● EXERCISE DESCRIPTION
Run through the data and copy out every line that mentions the word "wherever".

● TASK INPUTS
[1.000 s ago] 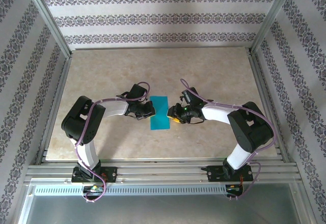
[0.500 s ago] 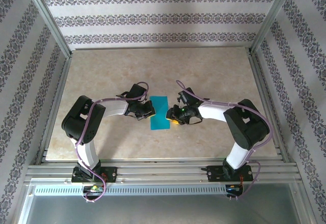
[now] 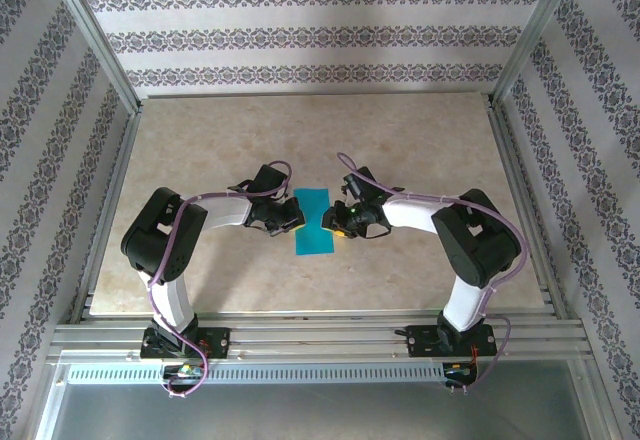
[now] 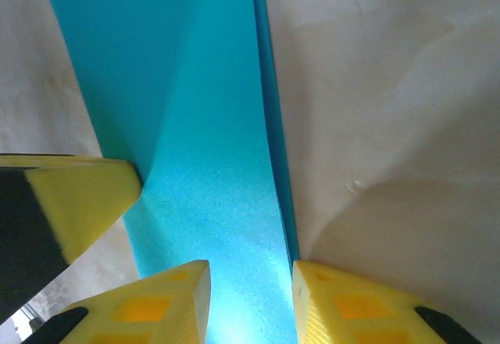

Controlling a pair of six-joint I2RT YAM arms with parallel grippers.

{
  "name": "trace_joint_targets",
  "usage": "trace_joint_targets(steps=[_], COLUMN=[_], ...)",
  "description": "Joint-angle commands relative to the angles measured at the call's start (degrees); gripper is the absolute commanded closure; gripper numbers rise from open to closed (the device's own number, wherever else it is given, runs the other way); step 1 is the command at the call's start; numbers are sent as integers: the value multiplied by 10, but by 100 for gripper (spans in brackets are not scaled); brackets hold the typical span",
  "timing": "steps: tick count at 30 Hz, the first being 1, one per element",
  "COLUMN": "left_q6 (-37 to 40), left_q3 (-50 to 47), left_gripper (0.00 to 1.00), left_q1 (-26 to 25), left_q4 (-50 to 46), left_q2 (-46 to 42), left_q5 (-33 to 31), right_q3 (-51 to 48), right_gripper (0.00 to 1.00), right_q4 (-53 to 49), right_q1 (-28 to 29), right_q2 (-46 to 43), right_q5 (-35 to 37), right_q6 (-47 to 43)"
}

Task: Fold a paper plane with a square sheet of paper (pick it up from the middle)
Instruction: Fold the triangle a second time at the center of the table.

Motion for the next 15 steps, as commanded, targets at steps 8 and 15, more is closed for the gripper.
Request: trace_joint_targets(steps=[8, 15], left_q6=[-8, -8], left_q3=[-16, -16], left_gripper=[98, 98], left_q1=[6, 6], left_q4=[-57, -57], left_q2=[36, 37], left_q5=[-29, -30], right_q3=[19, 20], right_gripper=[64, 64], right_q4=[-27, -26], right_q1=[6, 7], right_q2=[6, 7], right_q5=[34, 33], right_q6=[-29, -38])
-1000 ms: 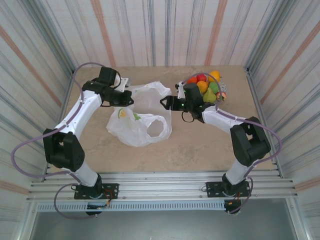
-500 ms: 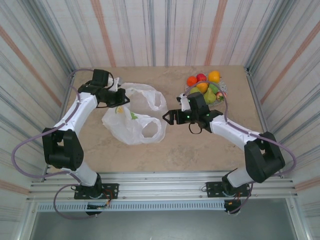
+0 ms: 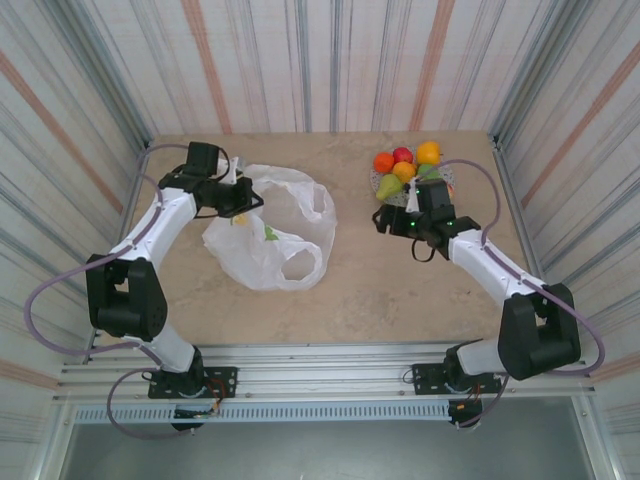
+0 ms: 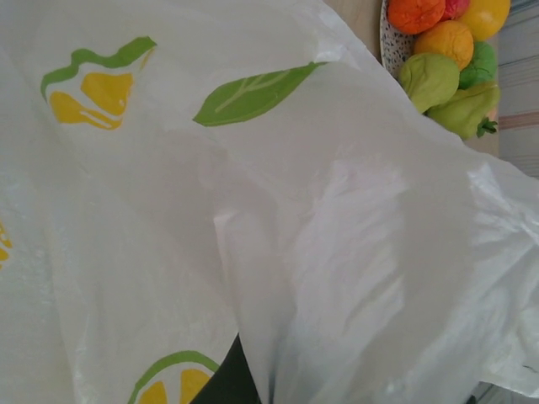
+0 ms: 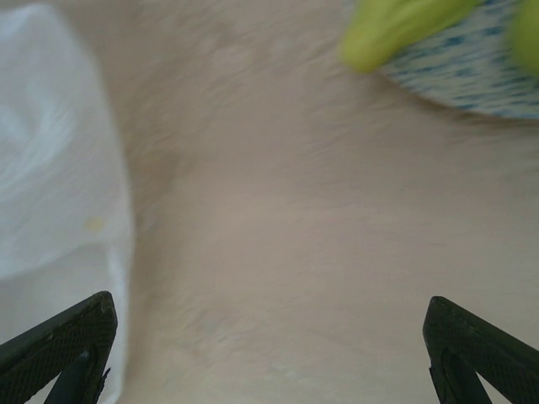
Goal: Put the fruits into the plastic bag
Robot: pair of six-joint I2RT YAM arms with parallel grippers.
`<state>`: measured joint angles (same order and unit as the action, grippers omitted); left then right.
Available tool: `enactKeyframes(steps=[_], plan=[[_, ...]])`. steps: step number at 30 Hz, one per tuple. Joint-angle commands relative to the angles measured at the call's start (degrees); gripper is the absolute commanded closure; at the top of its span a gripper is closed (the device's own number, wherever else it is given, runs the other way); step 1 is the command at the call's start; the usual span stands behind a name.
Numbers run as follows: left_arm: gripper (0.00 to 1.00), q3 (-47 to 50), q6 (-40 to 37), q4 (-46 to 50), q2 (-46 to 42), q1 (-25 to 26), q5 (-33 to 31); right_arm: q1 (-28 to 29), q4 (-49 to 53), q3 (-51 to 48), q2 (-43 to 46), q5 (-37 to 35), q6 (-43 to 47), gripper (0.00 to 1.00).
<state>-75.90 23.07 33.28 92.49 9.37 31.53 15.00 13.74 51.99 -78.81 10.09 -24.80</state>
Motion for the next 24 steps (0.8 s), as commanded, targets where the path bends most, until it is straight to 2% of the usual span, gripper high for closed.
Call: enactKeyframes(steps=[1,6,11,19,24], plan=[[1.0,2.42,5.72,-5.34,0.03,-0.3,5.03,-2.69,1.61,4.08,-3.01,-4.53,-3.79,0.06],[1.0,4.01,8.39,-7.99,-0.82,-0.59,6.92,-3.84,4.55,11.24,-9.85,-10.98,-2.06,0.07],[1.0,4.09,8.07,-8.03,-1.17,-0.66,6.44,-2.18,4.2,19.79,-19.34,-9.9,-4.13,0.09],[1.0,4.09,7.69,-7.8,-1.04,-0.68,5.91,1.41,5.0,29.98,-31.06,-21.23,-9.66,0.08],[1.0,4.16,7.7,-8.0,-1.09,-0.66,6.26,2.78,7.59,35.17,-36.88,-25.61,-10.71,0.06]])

● TASK ANSWER
  "description": "Joint-angle commands relative to the angles measured at the call's start (degrees); gripper is the absolute commanded closure; gripper numbers rise from open to closed (the device's own number, wherever else it is given, runs the other way); step 1 is the command at the call's start; numbers are sent as integers: the value multiplied by 10, but by 100 for gripper (spans in brackets are not scaled); brackets hold the typical span",
Available tool: `enactKeyframes(steps=[_], plan=[[_, ...]])`. steps: step number at 30 Hz, one per tuple. Joint-angle commands relative to the angles measured at the call's start (degrees); gripper is the absolute commanded closure; at the top of its span a gripper is closed (the device's own number, wherever else it is given, runs the other way); step 1 is the command at the call's start; the usual span stands behind a name.

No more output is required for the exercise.